For example, there are such expressions as ‘wash one’s inochi’ (14), which means the recovery of power that keeps us alive; ‘at the height of inochi’ (15),
which means the peak of a creature’s life; and ‘burn up one’s inochi’ (16), which means to burn up one’s energy of living (and die). There is also the
expression ‘to take over inochi from one’s ancestors’. This phrase means the succession of the dynamic power of living from generation to generation, rather
than the succession of a living state. These meanings have a close relationship to the meaning of inochi as the energy of breath. On the one hand, breath
makes an individual creature alive inside its body, but on the other hand, breath flows out of [87/88] an individual and then slips into another individual’s
body. In this way, inochi, in the form of breath, incessantly interconnects all living creatures on the earth synchronically and diachronically.
    The second meaning of inochi points to the period between birth and death, or the state of being alive. There are some expressions which stand for
dying such as ‘inochi ends’, ‘lose one’s inochi’, and ‘drop one’s inochi’ (17). There are other interesting expressions such as ‘inochi shrinks’ (18),
which means to encounter a danger; ‘one’s inochi is short’ (19), which means that there remains a short time until one’s death; ‘deposit one’s inochi with
somebody’ (20), which means to leave one’s destiny under somebody’s control; and ‘pick up one’s inochi’ (21), which means to escape death accidentally.
There are many more expressions that fall under this category in modern Japanese. At the root of all of these expressions there is an understanding that
inochi is limited in time and space. In other words, inochi has its beginning and end, and thus an ‘inochi being (inochi arumono)’ must die sooner or later;
at the same time, one’s inochi is completely different from another inochi in its existence and its death.
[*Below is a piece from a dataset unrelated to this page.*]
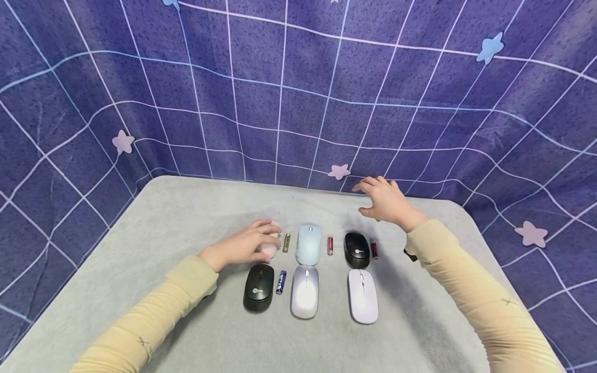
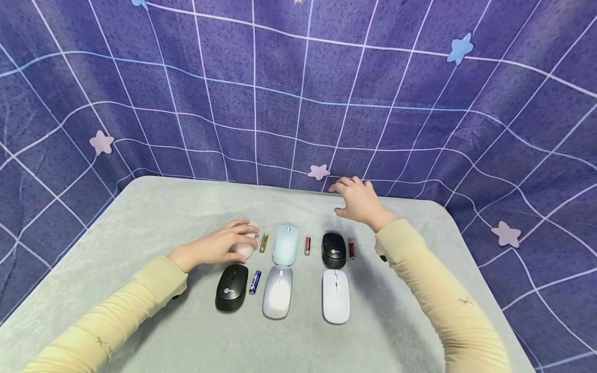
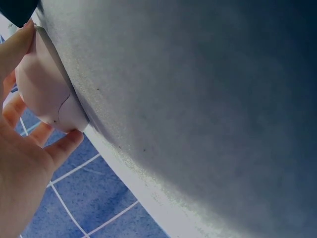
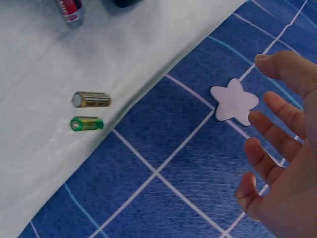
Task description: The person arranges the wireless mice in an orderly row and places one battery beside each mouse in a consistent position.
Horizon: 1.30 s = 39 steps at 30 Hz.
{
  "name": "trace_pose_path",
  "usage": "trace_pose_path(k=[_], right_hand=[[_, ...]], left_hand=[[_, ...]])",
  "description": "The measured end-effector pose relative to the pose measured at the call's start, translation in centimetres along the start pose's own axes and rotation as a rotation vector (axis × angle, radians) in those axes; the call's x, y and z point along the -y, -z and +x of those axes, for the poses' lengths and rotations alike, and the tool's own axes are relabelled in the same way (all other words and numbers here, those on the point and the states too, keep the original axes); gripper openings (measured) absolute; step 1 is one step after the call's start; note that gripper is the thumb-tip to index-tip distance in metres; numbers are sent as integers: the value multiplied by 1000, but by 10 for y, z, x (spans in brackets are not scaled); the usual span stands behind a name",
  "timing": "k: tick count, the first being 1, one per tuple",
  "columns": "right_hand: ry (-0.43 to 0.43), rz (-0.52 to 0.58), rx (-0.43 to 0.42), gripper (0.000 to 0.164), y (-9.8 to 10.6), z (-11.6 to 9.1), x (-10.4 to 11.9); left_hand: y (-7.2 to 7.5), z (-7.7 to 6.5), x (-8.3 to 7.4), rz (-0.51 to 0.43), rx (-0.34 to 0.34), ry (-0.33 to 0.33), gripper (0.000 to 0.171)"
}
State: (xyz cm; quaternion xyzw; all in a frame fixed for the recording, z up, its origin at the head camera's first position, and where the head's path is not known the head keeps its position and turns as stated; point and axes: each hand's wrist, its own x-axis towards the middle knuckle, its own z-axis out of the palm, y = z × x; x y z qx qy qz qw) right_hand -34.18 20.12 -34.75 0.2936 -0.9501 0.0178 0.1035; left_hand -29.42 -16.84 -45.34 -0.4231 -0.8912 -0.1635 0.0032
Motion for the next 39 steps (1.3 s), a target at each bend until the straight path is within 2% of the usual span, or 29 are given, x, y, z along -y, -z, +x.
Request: trace_pose_path(k=[19,39], right_hand=[[-66,33,40,54,-34,-1,-31],[-38,34,97,60,-72,-7,-56]], left_hand=[[-3,0,3,28,-10,-15,37],[-2,1,2,27,0,-4,36]])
Therefore, one can never die with another, only
die one’s own death. The first meaning of life energy and the second of being alive seem to contradict each other. We shall discuss this point further
later on.
    The third meaning is ‘the most essential part’ of an object. For example, ‘to take away something’s inochi’(22) does not mean to kill it, but to take
away its most important and essential quality – that is, for example, the function of bodily movement in a dancer, or the beautiful song of a canary. This
word is sometimes applied to non-living things, such as ‘the inochi of a doll’ (23).
    The last meaning of inochi is eternal life. The phrase ‘eternal inochi’ is to be found in religious materials written in Japanese. For example, Christianity
in Japan preaches that we obtain eternal inochi through belief in God, and the Jodo sects of Buddhism preach that we obtain eternal inochi in Sukhavati
(Jodo, the pure Land) in the next world (24).
    There is a great variety of usages for the word inochi in modern Japanese, but these are basically variations on a theme which can be classified under
one of the four categories mentioned above.
  IMAGES OF INOCHI AMONG CONTEMPORARY JAPANESE
—an introduction to data acquired from questionnaires—

    We have made clear the linguistic meanings of inochi in modern Japanese in the previous section. Here we turn our attention to images of inochi among
contemporary Japanese. [88/89]
    By the term ‘images of inochi’ I mean a set of images, impressions, feelings, representations, notions, ideas, and thoughts which are held in relation
to the word inochi. Although it is virtually impossible to investigate the images of inochi of all Japanese people, an investigation of the diversity and
patterns of the images of inochi through open questionnaires and interviews hold great significance for our initial research on the topic.
    I have conducted surveys using open questionnaires, since 1989, in order to grasp the images of inochi held amongst ordinary Japanese (25). Here I
present some of the representative replies and suggest the core images of inochi to be found among them.
    The only question in the questionnaires is: Will you please express freely, in sentences and/or pictures, the images which come to mind when you hear
the word inochi, and/or any ideas you have on inochi (26).
    The replies are diverse and demonstrate extraordinary imagination. I would like to be able to present all the interesting replies, but unfortunately
it is impossible in this paper.
    For example, this is from a student nurse in Tokyo.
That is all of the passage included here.